■ WHAT THIS TASK INVOLVES ■
Give, as a bare number, the count of lines below that contain "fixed".

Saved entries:
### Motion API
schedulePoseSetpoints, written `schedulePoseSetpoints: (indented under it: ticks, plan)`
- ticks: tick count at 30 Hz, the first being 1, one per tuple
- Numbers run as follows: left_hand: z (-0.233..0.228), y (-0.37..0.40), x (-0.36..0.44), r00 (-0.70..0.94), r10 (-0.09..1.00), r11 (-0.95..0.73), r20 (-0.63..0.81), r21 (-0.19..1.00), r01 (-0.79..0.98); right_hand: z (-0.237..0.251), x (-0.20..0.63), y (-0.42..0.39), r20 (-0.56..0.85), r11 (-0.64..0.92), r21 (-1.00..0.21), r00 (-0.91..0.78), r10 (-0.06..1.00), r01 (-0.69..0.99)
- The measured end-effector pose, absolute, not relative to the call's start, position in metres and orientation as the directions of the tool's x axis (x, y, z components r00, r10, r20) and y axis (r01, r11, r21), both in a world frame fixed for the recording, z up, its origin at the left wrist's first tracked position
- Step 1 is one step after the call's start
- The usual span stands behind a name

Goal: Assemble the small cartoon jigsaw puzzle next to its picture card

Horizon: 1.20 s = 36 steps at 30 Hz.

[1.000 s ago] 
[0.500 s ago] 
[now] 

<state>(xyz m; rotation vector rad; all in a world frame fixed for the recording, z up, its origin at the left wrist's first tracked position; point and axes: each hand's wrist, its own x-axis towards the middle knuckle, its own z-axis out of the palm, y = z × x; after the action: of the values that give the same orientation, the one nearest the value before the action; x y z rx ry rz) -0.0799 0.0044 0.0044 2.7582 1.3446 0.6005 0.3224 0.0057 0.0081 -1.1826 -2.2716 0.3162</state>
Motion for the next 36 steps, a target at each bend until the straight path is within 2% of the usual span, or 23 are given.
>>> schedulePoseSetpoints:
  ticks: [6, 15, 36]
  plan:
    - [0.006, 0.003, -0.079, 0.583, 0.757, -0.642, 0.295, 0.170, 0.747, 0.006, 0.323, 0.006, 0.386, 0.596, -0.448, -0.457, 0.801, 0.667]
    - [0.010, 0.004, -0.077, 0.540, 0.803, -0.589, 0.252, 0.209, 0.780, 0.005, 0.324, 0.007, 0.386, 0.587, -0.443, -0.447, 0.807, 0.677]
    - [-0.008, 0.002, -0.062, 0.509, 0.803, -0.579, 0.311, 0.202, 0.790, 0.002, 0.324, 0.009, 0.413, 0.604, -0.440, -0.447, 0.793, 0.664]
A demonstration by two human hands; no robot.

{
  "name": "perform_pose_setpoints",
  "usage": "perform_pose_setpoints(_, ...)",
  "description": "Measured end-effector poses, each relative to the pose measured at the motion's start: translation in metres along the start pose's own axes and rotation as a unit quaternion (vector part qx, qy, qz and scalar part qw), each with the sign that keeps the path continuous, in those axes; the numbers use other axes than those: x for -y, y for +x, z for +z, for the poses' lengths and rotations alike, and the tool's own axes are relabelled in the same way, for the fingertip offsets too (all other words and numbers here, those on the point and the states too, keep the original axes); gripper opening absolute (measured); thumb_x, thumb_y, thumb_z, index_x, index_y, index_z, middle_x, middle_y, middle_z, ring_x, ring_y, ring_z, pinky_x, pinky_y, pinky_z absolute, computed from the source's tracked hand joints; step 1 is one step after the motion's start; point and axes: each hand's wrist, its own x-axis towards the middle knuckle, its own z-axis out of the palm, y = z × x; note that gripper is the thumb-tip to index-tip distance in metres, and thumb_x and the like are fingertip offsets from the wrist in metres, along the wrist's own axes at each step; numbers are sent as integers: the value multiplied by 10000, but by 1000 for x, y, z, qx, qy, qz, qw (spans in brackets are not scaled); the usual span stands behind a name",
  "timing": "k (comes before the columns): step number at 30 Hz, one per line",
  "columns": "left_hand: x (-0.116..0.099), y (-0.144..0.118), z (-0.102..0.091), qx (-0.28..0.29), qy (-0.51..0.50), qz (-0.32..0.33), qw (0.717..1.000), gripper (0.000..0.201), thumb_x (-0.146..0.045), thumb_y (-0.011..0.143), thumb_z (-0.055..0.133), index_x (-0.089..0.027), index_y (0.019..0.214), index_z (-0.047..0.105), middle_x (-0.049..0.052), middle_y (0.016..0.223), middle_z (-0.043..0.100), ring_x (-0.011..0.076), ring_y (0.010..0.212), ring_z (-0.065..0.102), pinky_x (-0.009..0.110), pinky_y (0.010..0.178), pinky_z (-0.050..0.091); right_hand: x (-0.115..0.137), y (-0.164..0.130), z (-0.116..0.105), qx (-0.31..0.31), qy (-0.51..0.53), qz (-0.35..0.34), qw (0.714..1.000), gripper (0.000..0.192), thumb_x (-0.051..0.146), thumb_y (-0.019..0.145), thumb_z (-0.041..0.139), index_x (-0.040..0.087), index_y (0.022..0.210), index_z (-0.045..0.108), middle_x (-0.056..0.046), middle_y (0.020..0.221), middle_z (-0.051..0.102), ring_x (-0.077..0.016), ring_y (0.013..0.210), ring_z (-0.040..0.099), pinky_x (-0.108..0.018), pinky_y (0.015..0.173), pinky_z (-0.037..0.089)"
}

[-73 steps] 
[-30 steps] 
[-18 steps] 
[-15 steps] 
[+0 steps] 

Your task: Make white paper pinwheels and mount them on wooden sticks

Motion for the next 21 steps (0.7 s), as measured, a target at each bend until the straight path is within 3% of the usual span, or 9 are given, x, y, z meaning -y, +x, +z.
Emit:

■ ANSWER TO THIS PROBLEM ■
2